Basic Stats in J

My son’s homework the other day involved the basic statistical functions of mean, median, mode and range. One of the most classic array language functions is, of course, calculating the mean, which is famously three functions: mean =. +/ % # in J.

The range is also pretty simple; you just want the difference between the largest and smallest values in the input, so you get range =. >./ - <./ in J.

The next two are not as clean. I’ll show you what I came up with and then we can compare to what’s going on in the stats/base library.

Median

Let’s start with the median. The idea is you take the middle value from the sorted list. “Middle value” makes I don’t see an obvious trick for finding the middle value in J. I see basically two ways to do it: 1) calculate the midpoint and index it, or 2) use a recursive grossness to tear bits of the start and end. The latter feels more like a functional programming solution with linked lists, so I’m guessing the more array-ish way of doing it is to calculate. But there’s a second problem, which maybe the dear reader has already seen but I had to actually get halfway there before I realized, which is that even length arrays do not have a value at the midpoint. This invites some overthinking.
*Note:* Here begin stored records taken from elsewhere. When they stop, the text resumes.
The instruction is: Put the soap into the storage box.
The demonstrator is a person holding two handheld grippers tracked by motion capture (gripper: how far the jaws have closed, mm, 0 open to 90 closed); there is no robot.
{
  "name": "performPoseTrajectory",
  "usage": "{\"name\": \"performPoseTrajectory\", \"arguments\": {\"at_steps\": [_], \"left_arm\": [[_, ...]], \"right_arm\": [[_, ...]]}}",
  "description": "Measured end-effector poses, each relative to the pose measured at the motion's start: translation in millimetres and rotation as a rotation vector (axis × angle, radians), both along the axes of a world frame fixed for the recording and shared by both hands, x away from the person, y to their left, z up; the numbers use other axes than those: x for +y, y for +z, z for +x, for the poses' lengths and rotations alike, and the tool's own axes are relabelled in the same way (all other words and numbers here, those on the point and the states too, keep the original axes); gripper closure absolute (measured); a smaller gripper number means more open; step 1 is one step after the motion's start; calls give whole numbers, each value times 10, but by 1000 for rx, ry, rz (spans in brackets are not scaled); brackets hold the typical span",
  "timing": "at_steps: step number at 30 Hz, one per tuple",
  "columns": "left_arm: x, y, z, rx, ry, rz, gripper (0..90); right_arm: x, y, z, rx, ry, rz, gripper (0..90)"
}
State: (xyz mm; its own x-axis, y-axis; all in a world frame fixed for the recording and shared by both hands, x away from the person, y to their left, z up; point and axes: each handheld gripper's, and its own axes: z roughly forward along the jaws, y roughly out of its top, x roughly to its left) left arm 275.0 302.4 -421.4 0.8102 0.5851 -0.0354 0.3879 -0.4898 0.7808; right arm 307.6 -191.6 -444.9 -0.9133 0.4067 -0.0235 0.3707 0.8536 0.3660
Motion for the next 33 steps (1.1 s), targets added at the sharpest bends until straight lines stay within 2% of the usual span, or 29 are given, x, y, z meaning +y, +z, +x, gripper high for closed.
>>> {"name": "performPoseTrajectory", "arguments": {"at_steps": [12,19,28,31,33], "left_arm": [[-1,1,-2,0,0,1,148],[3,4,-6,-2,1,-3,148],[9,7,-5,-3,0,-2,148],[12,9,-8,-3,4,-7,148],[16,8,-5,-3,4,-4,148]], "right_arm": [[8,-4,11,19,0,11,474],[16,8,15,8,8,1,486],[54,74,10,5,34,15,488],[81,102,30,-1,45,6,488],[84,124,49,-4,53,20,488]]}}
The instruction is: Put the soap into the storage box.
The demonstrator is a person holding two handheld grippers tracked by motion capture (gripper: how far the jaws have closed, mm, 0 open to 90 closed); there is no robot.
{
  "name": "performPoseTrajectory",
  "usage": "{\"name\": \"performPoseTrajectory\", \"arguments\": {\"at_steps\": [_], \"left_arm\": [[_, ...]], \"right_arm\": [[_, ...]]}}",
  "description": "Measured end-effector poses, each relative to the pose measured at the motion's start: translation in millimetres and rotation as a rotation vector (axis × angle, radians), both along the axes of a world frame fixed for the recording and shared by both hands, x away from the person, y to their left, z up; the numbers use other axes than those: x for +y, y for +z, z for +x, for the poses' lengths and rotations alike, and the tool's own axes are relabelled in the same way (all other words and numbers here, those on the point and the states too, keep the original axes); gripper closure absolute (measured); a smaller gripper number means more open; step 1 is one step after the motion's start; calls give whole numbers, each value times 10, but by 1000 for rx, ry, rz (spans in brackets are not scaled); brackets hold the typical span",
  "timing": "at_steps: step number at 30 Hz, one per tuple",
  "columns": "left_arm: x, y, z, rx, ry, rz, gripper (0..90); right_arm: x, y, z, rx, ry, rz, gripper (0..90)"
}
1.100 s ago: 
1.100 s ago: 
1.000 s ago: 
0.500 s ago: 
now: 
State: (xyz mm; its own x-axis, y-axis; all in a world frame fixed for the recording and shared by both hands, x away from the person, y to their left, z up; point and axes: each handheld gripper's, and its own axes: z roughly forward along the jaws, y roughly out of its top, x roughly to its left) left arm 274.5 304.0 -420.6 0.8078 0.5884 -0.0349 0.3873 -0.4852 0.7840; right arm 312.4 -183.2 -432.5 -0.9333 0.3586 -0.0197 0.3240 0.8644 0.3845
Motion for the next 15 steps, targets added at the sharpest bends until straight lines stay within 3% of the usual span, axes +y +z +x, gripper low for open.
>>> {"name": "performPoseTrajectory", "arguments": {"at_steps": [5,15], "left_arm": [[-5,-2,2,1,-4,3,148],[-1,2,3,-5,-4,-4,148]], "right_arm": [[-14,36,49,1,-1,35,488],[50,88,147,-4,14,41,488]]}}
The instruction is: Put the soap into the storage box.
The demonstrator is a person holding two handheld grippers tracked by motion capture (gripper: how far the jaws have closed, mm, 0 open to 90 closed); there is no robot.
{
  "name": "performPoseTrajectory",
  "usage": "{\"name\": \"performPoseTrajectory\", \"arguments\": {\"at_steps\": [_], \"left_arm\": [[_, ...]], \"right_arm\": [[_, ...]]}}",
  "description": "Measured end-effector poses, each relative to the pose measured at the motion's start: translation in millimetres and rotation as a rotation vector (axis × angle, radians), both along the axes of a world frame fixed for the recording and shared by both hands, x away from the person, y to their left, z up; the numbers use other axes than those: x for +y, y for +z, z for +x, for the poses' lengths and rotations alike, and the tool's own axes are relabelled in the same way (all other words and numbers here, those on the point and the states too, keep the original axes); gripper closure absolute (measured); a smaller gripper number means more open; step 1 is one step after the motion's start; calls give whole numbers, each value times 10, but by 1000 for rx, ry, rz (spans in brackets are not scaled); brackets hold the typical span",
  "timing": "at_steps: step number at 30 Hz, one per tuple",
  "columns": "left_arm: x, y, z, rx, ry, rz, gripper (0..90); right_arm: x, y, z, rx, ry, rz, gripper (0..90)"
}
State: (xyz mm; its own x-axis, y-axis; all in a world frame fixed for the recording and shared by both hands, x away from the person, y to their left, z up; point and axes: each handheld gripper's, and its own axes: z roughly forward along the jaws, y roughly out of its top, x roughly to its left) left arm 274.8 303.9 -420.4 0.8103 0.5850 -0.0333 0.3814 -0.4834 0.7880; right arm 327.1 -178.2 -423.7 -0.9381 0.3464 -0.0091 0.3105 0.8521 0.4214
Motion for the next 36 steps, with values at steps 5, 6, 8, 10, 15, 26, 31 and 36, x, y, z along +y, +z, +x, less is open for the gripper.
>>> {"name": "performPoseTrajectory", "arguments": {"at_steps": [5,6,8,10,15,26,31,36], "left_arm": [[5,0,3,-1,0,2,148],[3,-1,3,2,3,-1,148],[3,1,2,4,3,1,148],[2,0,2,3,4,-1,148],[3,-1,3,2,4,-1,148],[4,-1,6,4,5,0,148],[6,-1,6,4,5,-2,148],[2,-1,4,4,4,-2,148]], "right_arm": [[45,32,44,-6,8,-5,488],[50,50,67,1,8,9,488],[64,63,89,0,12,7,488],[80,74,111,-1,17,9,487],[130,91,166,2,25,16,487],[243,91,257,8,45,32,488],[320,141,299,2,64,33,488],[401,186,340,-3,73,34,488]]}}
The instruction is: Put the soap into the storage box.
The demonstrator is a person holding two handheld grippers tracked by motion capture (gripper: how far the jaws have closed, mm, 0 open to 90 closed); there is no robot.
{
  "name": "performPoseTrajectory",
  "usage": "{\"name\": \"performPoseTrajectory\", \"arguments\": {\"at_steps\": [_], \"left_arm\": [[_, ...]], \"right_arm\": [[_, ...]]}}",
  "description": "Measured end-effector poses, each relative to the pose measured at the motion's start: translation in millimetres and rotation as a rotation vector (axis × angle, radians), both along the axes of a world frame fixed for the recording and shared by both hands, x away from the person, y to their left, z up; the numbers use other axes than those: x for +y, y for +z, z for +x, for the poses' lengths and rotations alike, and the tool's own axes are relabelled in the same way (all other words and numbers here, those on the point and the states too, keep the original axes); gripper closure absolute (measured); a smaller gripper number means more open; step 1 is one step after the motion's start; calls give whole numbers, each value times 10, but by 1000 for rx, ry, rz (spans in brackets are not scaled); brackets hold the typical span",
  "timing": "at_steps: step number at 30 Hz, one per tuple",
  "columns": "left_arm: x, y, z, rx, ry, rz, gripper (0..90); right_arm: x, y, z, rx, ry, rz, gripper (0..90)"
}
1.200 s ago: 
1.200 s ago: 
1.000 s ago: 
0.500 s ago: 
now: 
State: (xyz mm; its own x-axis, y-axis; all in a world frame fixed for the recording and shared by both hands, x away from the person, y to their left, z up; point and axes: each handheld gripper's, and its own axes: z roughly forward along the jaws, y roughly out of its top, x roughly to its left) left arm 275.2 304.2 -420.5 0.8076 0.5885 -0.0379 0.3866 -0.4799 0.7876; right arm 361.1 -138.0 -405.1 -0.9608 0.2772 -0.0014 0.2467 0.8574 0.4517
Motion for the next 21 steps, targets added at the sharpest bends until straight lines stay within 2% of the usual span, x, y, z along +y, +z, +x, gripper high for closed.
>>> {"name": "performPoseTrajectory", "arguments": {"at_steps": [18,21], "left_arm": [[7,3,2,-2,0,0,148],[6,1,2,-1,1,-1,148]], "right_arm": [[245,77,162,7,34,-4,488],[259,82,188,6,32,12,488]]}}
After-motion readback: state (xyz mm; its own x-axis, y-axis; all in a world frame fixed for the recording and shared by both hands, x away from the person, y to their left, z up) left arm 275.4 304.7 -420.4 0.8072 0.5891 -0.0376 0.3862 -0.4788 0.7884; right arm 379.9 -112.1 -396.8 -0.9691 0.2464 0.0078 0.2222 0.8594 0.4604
My son’s book suggests that in this situation you average the two midmost values. On the one hand, it feels to me like the whole point of the median is that it is a value from the set. On the other hand, only having a median 50% of the time feels unsatisfactory. Having two results for median 50% of the time also seems bad. I checked Wikipedia, and they give a definition as a partial function:

if $n$ is odd, $(x) = x_{(n+1)/2}$ if $n$ is even, $(x) =$

This suggests a direct translation that would involve using agenda @. on the divisibility of the length. Another approach would be to always get two values and then if they happen to be the same, average them anyway, which feels like less work to me. If the list is odd-length, we should obtain a midpoint with a half index in it, as in a list of length 7 producing a midpoint of 3.5. We can subtract 0.5 from that to get the actual index of 3. However, if the list has a length of 8, we will get a midpoint of 4. Subtracting 0.5 from that will produce 3.5. If we take the floor and ceiling of this, we will get 3 and 4, which are the indices of the values around the middle. So it feels like the right approach here is to find the midpoint minus half, take the floor and ceiling of that, take the values at those indexes in the sorted list and average them. Which is a lot of words to say “find the median” but seems like the only way, going down this road. This yields the slightly unwieldy verb:

median =. {{ (+/ % #) q {~ (<.,>.) 0.5-~ -: # q =. /:~ y }}

So the idea here is take the argument, sort it, call it q because we’re going to need it again later, get the length of it, half it, take 0.5 from it, get the floor and ceiling of that number, take those from q, then average them. I’m not in love with this. Let’s see what we have in the stats/basic file:

min=: <./
max=: >./
midpt=: -:@<:@#
median=: -:@(+/)@((<. , >.)@midpt { /:~)

This is an interesting piece of code. We can see some similarity, though defining max/min and not using them is a choice. For midpoint, we have half of count minus one, which saves a few constants from my method. Same trick for getting the floor and ceiling in one: (<. , >.). Nice compositional style here, no need for the actual variables. Also no need for a real average, we just add up the two values and cut in half. All in all, this solution is shorter and makes much better use of the primitives than mine, which isn’t too surprising, and manages a tacit style nicely. I’m not sure how much value is obtained by moving midpoint out though.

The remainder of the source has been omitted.